§ TO DO
Every line below that holds the word "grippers" must be listed.
╭─ RECORDED INFORMATION
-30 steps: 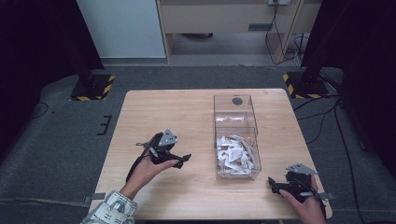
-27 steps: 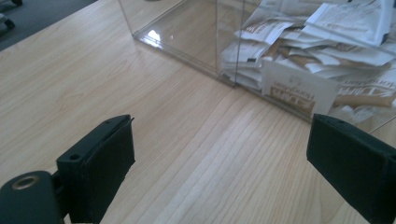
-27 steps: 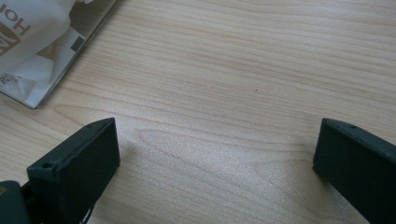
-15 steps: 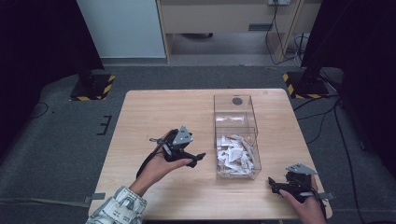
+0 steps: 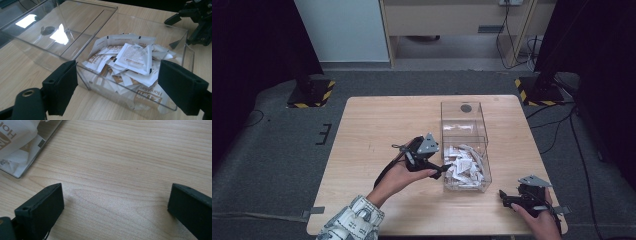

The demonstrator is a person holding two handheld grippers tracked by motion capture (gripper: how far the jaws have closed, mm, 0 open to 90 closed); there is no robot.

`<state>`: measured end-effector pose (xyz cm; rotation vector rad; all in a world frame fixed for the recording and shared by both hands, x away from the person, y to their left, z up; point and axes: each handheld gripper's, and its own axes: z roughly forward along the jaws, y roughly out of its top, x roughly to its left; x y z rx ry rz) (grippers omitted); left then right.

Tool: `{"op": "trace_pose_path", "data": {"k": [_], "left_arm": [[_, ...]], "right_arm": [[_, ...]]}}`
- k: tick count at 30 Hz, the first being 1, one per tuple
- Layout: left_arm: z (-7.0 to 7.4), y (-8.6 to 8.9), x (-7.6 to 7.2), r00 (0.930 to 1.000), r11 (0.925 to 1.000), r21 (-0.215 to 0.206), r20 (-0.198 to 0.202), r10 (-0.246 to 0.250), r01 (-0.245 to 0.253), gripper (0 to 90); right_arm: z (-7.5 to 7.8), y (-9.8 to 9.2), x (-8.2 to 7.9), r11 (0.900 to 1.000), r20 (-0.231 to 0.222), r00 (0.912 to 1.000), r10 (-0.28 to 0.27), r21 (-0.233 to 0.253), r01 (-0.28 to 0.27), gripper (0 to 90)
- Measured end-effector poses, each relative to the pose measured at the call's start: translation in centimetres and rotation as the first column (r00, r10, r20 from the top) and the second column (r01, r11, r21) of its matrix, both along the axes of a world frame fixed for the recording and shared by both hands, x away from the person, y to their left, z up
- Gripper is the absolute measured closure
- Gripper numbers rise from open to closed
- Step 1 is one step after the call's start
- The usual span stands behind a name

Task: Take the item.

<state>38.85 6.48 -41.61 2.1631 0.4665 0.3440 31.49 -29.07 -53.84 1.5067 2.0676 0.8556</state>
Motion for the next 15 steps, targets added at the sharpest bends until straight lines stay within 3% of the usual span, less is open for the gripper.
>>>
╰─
§ SOLUTION BELOW
The demonstrator is a person holding two handheld grippers tracked by motion capture (gripper: how far the jaws have closed, mm, 0 open to 90 closed); there is no robot.
`<state>`: measured end-effector pose (xyz cm; rotation vector rad; all in a world frame fixed for the recording and shared by both hands, x away from the person, y to their left, z up; point and axes: each handheld gripper's, and its own axes: z roughly forward along the jaws, y roughly out of its top, x roughly to its left; x y z rx ry rz) (grippers omitted); left then right.

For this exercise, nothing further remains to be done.